Some of the groups that reviewed the evidence and supported the claim that the woodpecker, with its 3-foot wingspan and signature whitish-ivory bill, still existed included the Cornell Laboratory of Ornithology, National Audubon Society, The Nature Conservancy and the U.S. Fish and Wildlife Service. Some wanted to believe that the gigantic woodpecker, known by such names as white-back, pearly bill and even Lord God bird, still flew safely somewhere. The name "Lord God bird" came from people seeing the bird and exclaiming, "Lord God, what a bird!"

Had the short video clip been clear, that would have been one thing. However, ornithologists across the country weighed in, and many believed the searchers had spotted the smaller, common pileated woodpecker.

Not long after the reported Arkansas sighting, a team led by an Auburn University professor said it had audio recordings of what members believed were the sounds of one or more ivory-bills in the Choctawhatchee River basin in the Florida Panhandle. The Florida Fish and Wildlife Conservation Commission (FWC) mobilized a team to deal with questions and issues about the Choctawhatchee finding, which proved untrue.

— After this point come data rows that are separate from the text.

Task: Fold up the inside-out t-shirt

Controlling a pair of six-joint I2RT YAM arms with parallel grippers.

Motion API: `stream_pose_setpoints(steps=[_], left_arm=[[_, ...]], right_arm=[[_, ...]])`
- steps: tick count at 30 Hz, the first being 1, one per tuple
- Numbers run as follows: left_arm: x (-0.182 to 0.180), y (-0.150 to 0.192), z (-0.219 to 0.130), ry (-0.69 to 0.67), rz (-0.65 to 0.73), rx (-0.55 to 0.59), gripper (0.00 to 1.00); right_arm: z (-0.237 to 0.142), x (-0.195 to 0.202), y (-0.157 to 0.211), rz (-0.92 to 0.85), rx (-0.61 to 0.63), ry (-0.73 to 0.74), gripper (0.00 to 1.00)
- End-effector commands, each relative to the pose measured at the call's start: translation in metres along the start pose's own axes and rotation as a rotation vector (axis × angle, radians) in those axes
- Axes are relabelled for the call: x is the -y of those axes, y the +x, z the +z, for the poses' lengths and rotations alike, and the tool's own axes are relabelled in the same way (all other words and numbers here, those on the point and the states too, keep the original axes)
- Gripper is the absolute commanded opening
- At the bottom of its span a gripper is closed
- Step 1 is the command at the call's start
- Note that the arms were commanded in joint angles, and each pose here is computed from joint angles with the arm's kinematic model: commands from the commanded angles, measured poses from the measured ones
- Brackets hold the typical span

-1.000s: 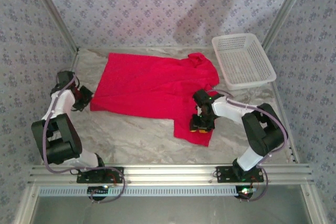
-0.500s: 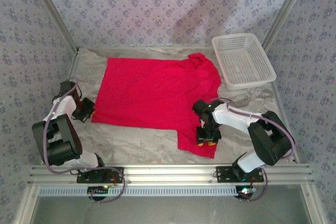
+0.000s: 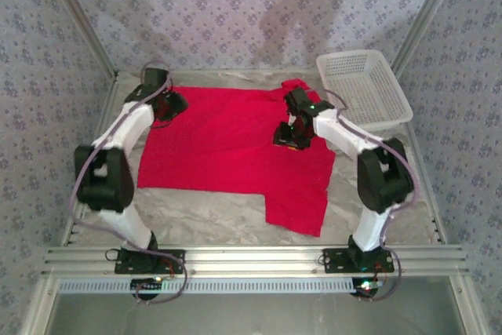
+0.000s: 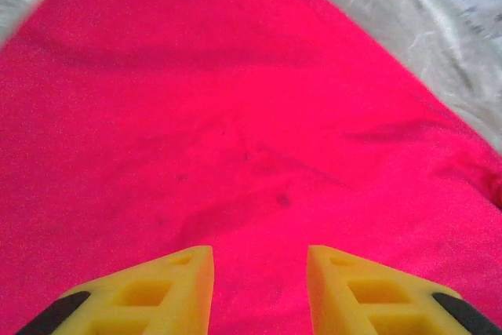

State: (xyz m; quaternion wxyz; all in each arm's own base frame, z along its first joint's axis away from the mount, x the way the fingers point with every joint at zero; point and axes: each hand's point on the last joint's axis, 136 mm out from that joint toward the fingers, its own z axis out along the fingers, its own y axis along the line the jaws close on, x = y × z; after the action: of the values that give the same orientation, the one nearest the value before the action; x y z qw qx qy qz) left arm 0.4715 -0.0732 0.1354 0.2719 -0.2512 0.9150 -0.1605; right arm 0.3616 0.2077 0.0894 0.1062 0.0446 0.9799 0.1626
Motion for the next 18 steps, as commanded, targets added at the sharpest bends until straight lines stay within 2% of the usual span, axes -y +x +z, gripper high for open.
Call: stream_pose_setpoints(steps=[1,3,6,8,9,13,16,18], left_arm=[[-0.013,0.01,0.039,0.001,-0.074,-0.118,0.38],[-0.029,0.014,0.055,-0.014,-0.114,-0.158,0.38],[-0.078,0.022,0.064,-0.062,-0.224,-0.192,0.38],[-0.113,0.025,0.056,-0.102,-0.288,-0.184,0.39],[-0.129,0.027,0.05,-0.116,-0.32,-0.178,0.39],[-0.169,0.034,0.024,-0.149,-0.385,-0.149,0.41],[-0.172,0.035,0.013,-0.14,-0.382,-0.133,0.41],[-0.16,0.032,0.009,-0.115,-0.352,-0.129,0.42]], right_arm=[[0.019,-0.002,-0.001,0.016,-0.038,0.001,0.46],[0.033,0.006,0.012,0.023,-0.075,0.028,0.46],[0.049,0.022,0.047,0.032,-0.14,0.083,0.46],[0.053,0.029,0.071,0.017,-0.17,0.118,0.46],[0.058,0.042,0.096,0.036,-0.211,0.16,0.46],[0.054,0.052,0.147,0.022,-0.261,0.217,0.46],[0.036,0.043,0.144,0.005,-0.235,0.21,0.46],[0.016,0.024,0.118,-0.015,-0.17,0.175,0.47]])
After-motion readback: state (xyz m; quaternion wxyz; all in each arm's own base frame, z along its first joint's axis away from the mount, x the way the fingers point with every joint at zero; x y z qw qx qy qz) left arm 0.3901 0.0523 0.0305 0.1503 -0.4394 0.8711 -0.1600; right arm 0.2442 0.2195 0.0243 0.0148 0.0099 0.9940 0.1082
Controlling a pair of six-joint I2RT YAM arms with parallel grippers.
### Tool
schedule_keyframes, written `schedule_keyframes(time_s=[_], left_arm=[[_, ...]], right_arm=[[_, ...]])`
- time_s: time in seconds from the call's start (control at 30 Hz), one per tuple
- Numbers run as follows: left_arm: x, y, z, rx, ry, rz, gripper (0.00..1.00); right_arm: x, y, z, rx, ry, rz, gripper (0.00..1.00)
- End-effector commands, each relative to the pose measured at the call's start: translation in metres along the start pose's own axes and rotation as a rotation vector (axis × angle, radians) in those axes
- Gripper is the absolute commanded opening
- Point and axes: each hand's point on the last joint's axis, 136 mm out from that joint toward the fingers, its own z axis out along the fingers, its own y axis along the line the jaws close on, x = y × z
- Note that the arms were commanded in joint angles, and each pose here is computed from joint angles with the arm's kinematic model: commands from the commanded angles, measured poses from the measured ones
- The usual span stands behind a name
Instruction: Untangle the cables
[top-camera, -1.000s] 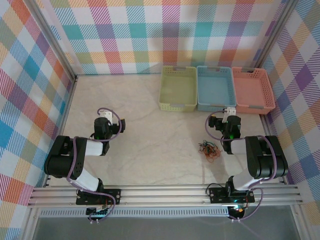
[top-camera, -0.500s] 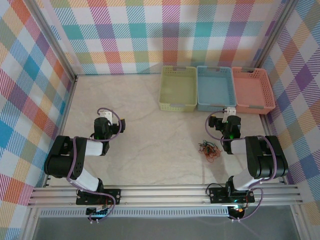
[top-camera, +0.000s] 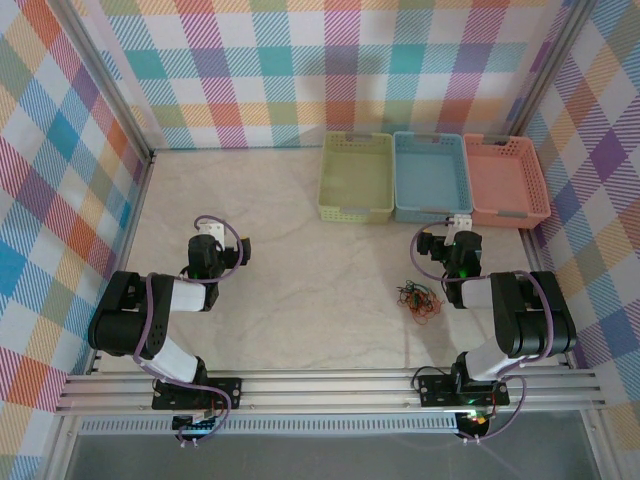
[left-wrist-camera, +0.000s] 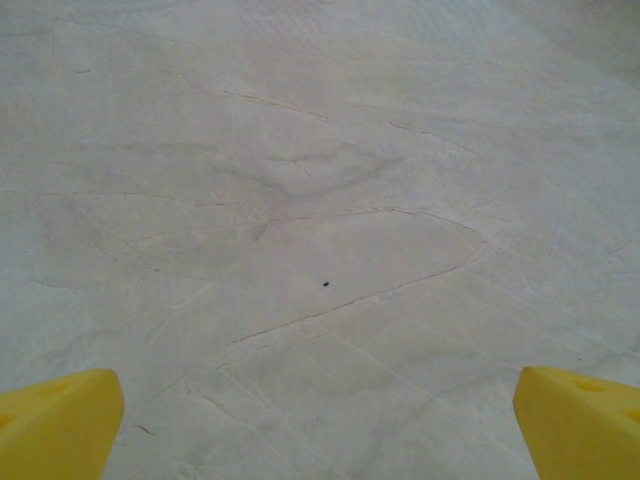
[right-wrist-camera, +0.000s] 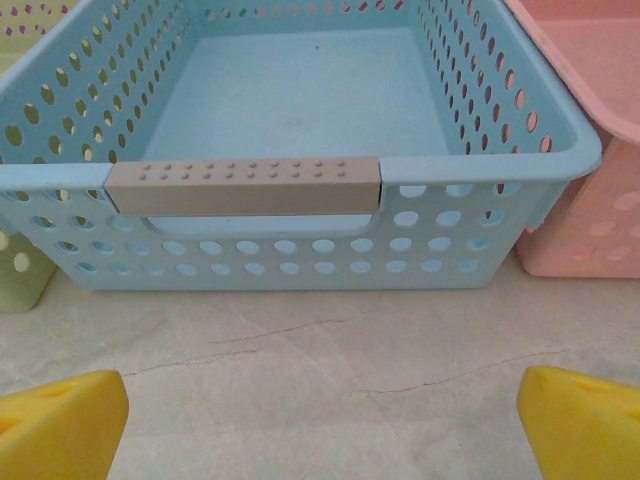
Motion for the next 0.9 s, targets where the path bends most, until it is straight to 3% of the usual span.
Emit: schedule_keyframes(time_s=[0.0, 0.13, 0.3, 0.4, 0.53, 0.67, 0.77, 0.87], left_arm=[[-0.014, 0.002, 0.003, 0.002, -0.036, -0.023, 1.00], [-0.017, 0.003, -0.001, -0.015, -0.050, -0.018, 1.00], [-0.045, -0.002, -0.024, -0.068, -0.023, 0.017, 1.00], [-0.075, -0.001, -0.044, -0.090, -0.020, -0.121, 1.00], [-0.110, -0.021, -0.074, 0.028, -0.064, -0.273, 1.00], [-0.130, -0.020, -0.103, 0.043, -0.066, -0.416, 1.00], [-0.139, -0.030, -0.124, 0.096, 0.011, -0.463, 1.00], [-0.133, -0.042, -0.137, 0.132, 0.164, -0.434, 1.00]], right_arm=[[-0.015, 0.004, 0.002, -0.018, -0.047, -0.004, 1.00], [-0.015, 0.004, 0.002, -0.020, -0.044, -0.002, 1.00], [-0.024, 0.005, -0.001, -0.021, -0.054, -0.012, 1.00], [-0.045, 0.008, -0.014, -0.024, 0.009, -0.015, 1.00], [-0.086, 0.003, -0.038, 0.016, 0.032, 0.079, 1.00], [-0.106, -0.005, -0.043, 0.076, 0.076, 0.157, 0.98], [-0.118, -0.010, -0.033, 0.123, 0.139, 0.134, 0.98], [-0.128, -0.017, -0.011, 0.159, 0.180, 0.107, 0.93]])
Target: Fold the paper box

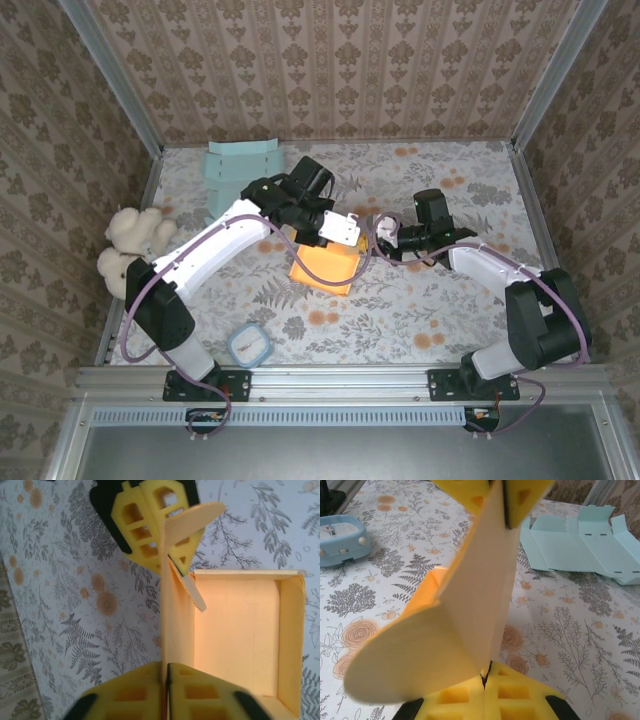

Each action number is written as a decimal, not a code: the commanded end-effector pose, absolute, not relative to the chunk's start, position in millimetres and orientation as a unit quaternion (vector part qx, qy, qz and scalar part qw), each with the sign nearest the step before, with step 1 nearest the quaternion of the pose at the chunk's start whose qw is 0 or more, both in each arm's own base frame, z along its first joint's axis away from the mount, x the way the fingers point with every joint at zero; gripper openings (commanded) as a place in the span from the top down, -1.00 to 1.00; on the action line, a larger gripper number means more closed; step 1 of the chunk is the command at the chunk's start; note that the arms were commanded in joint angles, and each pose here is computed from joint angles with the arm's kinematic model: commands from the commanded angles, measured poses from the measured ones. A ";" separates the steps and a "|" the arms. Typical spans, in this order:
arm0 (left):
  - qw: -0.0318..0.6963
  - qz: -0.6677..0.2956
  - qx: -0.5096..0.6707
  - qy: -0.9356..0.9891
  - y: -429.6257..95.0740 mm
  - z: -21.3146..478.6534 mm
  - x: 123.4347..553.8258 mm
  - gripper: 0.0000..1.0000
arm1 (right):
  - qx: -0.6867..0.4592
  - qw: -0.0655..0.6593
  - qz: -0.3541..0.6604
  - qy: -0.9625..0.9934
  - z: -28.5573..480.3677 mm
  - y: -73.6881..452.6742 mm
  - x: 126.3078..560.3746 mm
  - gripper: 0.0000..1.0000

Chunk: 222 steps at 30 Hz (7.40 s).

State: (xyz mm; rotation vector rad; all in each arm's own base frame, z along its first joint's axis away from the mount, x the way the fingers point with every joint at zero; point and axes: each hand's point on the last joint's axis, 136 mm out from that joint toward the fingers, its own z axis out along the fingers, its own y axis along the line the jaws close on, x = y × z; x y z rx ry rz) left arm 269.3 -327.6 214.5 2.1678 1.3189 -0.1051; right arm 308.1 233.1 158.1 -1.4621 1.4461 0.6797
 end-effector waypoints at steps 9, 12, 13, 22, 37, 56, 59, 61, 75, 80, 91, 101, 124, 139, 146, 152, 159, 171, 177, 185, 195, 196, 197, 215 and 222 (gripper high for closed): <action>0.541 -0.115 0.670 0.495 -313.8 302.5 260.6 -0.01 | -0.594 0.455 0.272 0.605 147.0 232.1 318.1 1.00; 0.637 -0.165 0.527 0.538 -290.6 344.0 265.9 -0.24 | -0.595 0.451 0.266 0.611 142.7 229.8 320.2 1.00; 0.664 -0.170 0.442 0.578 -275.0 359.3 278.8 -0.41 | -0.595 0.451 0.264 0.610 143.0 229.3 320.6 1.00; 0.376 -0.246 -0.153 0.880 -172.6 246.5 360.2 -0.95 | -0.598 0.454 0.266 0.604 144.1 230.3 318.4 1.00; 0.199 -0.250 -0.250 0.914 -216.6 163.7 374.0 -0.90 | -0.601 0.444 0.270 0.607 140.2 230.3 315.7 1.00; 0.131 -0.239 -0.271 0.923 -260.1 125.5 331.3 -0.75 | -0.613 0.415 0.249 0.625 122.1 232.4 317.9 1.00; 0.126 -0.243 -0.271 0.923 -268.5 126.3 323.0 -0.73 | -0.614 0.414 0.245 0.625 121.7 233.2 318.2 1.00; 0.126 -0.245 -0.266 0.924 -274.3 128.1 319.2 -0.71 | -0.617 0.411 0.241 0.627 119.6 233.5 318.1 1.00; 0.144 -0.184 -0.263 0.936 -257.6 98.0 302.6 -0.38 | -0.624 0.394 0.212 0.641 110.3 228.3 316.8 0.60; 0.149 -0.180 -0.263 0.936 -254.3 98.7 301.0 -0.37 | -0.627 0.384 0.199 0.648 106.8 223.9 317.1 0.39; 0.161 -0.163 -0.270 0.935 -240.2 100.0 296.1 -0.32 | -0.599 0.426 0.150 0.661 123.8 198.2 327.2 0.01; 0.165 -0.160 -0.272 0.934 -237.5 102.1 295.4 -0.32 | -0.495 0.450 0.078 0.739 120.1 169.2 381.6 -0.03; 0.155 -0.119 -0.267 0.944 -228.4 92.7 280.2 -0.37 | -0.609 0.406 0.173 0.659 133.7 251.6 320.1 -0.28; 0.153 -0.099 -0.270 0.945 -209.0 74.2 264.2 -0.45 | -0.633 0.343 0.170 0.672 101.6 249.6 314.5 -0.28; 0.149 -0.086 -0.269 0.948 -203.6 64.8 260.0 -0.52 | -0.618 0.355 0.154 0.685 107.6 248.0 322.8 -0.28; 0.148 -0.076 -0.266 0.950 -199.0 57.5 257.2 -0.54 | -0.556 0.379 0.176 0.719 140.5 252.4 332.5 -0.29; 0.155 -0.065 -0.256 0.952 -193.9 53.9 254.9 -0.58 | -0.254 0.427 0.166 0.852 194.6 227.7 368.5 -0.35; 0.171 -0.071 -0.251 0.950 -194.6 33.7 243.9 -0.59 | -0.051 0.373 0.246 0.893 126.6 231.9 324.4 -0.29; 0.179 -0.067 -0.247 0.950 -191.8 30.1 240.6 -0.59 | -0.064 0.348 0.232 0.906 94.6 249.7 321.5 -0.29; 0.201 -0.049 -0.250 0.946 -176.9 36.2 238.2 -0.70 | -0.057 0.321 0.212 0.921 51.1 255.0 324.3 -0.27; 0.234 -0.080 -0.271 0.930 -162.3 75.4 231.9 -0.93 | -0.049 0.330 0.193 0.923 40.6 242.3 318.7 -0.26; 0.234 -0.092 -0.278 0.927 -164.4 78.0 231.0 -0.95 | -0.049 0.331 0.194 0.922 40.8 241.9 318.3 -0.26; 0.230 -0.106 -0.287 0.924 -167.5 79.4 230.1 -0.97 | -0.049 0.332 0.195 0.922 40.7 242.1 317.6 -0.26; 0.193 -0.145 -0.298 0.923 -216.2 70.3 250.3 -0.91 | -0.060 0.325 0.199 0.923 27.6 249.7 317.4 -0.25; 0.175 -0.143 -0.294 0.929 -225.7 61.0 251.2 -0.86 | -0.060 0.322 0.197 0.924 22.3 249.6 317.3 -0.25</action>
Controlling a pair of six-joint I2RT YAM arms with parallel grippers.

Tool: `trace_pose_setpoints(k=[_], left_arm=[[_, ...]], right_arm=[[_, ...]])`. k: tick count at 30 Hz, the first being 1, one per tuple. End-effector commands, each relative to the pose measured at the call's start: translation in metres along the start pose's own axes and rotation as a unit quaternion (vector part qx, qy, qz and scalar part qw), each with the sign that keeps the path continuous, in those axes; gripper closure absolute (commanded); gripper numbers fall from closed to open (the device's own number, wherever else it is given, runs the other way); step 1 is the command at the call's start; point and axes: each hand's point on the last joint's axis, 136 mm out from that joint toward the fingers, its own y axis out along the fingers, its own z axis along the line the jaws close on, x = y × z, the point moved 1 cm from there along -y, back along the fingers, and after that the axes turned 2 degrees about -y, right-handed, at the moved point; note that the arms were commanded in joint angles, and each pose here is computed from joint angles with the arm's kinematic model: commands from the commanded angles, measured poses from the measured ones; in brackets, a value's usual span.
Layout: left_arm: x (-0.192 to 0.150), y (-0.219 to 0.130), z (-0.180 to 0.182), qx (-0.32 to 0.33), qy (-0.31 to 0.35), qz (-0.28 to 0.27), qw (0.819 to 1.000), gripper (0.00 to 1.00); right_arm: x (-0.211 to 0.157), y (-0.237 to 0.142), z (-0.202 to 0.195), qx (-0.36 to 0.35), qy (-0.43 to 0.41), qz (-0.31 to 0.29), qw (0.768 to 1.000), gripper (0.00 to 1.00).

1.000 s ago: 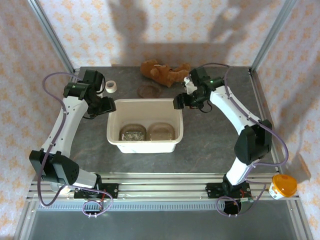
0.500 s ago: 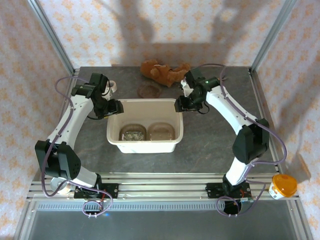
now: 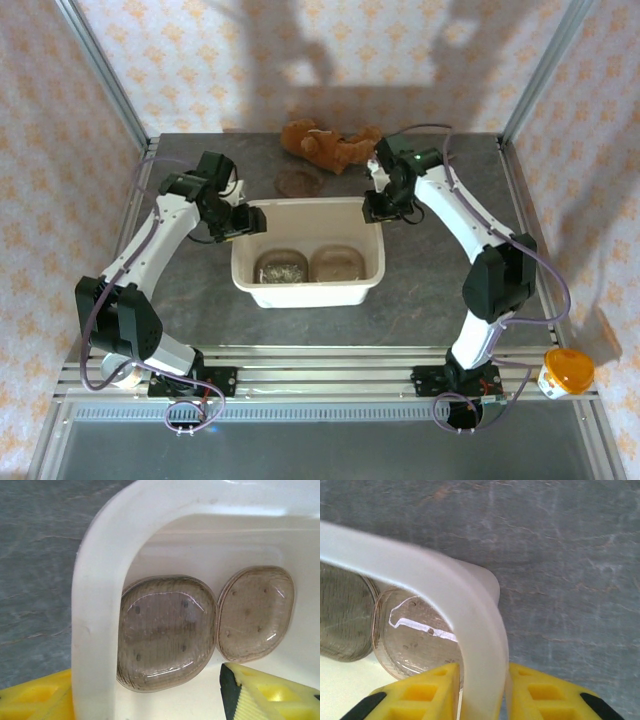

To understand the discussion as to whether ivory-bills still exist, you have to understand something of the bird itself and the history of our country.

Ivory-bill ID
Adult ivory-bills measured 19 to 21 inches, were bluish-black in color and had white markings on the neck, sides and back, resembling a white saddle. Both male and female birds sported a prominent top crest, which was red in males and black in females.

Early settlers and frontiersmen reported that male Native American Indians, particularly chieftains, wore the bills of ivory-billed woodpeckers on their belts or as part of breast plates. The author of "In Search of the Ivory-Billed Woodpecker," Jerome A. Jackson, points to the archaeological record showing that the heads and bills of both ivory-billed and pileated woodpeckers were much in demand by Indians, sometimes far outside the birds' range. He mentions the recent discovery of an Indian burial in Colorado with ivory-bills on the deceased, more than 1,000 miles from recognized ivory-bill habitat.

Jackson and other authors accurately point to the fact that Indians armed with bows and arrows weren't the death knell of the species. Logging was.

Ivory-bill habitat and distribution
Ivory-bills were found primarily in the Southeast's virgin hardwood forest river bottoms and longleaf pine forests, and were well documented in Florida and a dozen other southeastern states. With their powerful chisel-like bill, they foraged on lots of dying and dead trees. such as sweet gums, ash and longleaf pine, removing the bark in search of insects and larvae. Ornithologists say ivory-bills needed immense areas to feed - perhaps 10 to 12 square miles of old-growth forest per pair.

As one forest after another fell to an expanding country's insatiable demand for wood, ivory-bills began to vanish. Ornithologists say the species was extremely rare after 1900. Nowhere was this more evident than in Florida.

What are the chances?
Whether an ivory-bill was actually spotted in the Cache River NWR is still a matter of debate. I have my own ideas, but if the sighting was accurate, it would have required dozens and dozens of breeding pairs of birds over the past 100 or so years for birds to still exist today.

Following the Cache River announcement, river-bottom searches were initiated in Florida and five other states. No definitive sightings emerged.

We still have the pileated relative of the ivory-bill. Yet we want to believe the most magnificent of North American woodpeckers still exists, somewhere. Although it seems unlikely, time will tell.